Work to be completed:
Output the data below only from the line containing "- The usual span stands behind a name" up to and including the line containing "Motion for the", exact and with the pictures left out.

Data section:
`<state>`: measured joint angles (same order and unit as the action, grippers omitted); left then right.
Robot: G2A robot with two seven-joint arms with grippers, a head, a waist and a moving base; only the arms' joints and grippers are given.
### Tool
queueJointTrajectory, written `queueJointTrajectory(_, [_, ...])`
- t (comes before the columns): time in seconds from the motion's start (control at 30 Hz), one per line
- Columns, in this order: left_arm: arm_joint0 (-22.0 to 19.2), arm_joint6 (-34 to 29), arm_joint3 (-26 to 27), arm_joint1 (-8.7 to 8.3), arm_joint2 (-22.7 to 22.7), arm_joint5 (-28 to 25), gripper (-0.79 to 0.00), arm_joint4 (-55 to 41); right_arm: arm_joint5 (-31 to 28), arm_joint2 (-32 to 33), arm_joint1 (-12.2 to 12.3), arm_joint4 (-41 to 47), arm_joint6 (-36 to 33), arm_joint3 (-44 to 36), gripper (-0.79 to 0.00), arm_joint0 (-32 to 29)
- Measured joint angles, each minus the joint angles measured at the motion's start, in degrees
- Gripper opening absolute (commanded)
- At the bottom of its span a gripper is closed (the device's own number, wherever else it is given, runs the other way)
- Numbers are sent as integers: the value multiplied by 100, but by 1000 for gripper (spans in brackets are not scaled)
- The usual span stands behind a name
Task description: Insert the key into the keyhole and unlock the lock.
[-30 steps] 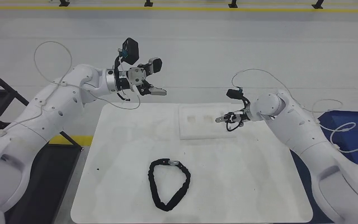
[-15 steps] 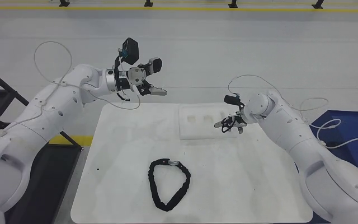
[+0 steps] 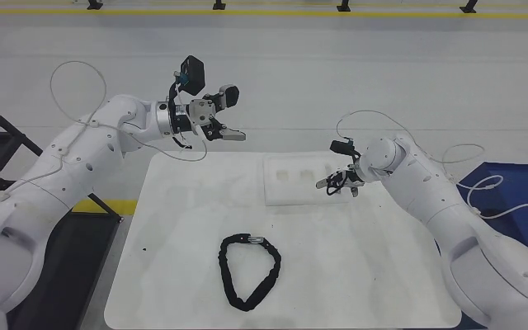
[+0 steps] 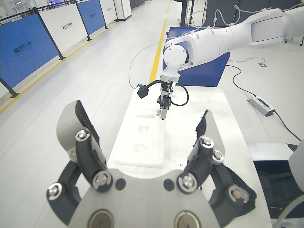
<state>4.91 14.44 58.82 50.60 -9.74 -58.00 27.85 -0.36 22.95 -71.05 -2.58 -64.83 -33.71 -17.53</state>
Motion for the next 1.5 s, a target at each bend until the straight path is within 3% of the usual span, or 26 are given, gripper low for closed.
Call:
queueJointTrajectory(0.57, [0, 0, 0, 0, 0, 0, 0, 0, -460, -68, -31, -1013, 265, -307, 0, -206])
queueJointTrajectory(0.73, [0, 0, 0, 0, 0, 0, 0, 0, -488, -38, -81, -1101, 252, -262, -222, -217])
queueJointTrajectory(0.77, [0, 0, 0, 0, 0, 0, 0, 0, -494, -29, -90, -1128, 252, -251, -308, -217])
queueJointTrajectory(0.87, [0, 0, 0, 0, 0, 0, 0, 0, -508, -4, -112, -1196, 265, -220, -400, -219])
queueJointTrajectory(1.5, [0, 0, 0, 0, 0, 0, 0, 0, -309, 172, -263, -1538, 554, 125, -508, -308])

Response:
- The usual span stands behind a name
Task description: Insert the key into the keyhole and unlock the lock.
[-30 steps] 
[-15 steps] 
[+0 steps] 
[+0 steps] 
<state>4.91 14.44 58.82 50.60 -9.74 -58.00 27.85 -0.36 22.95 -71.05 -2.58 -64.83 -33.71 -17.53</state>
Motion for the next 1.5 s, a target at each bend until the straight path is within 3% of the usual span, or 26 are given, gripper low for closed.

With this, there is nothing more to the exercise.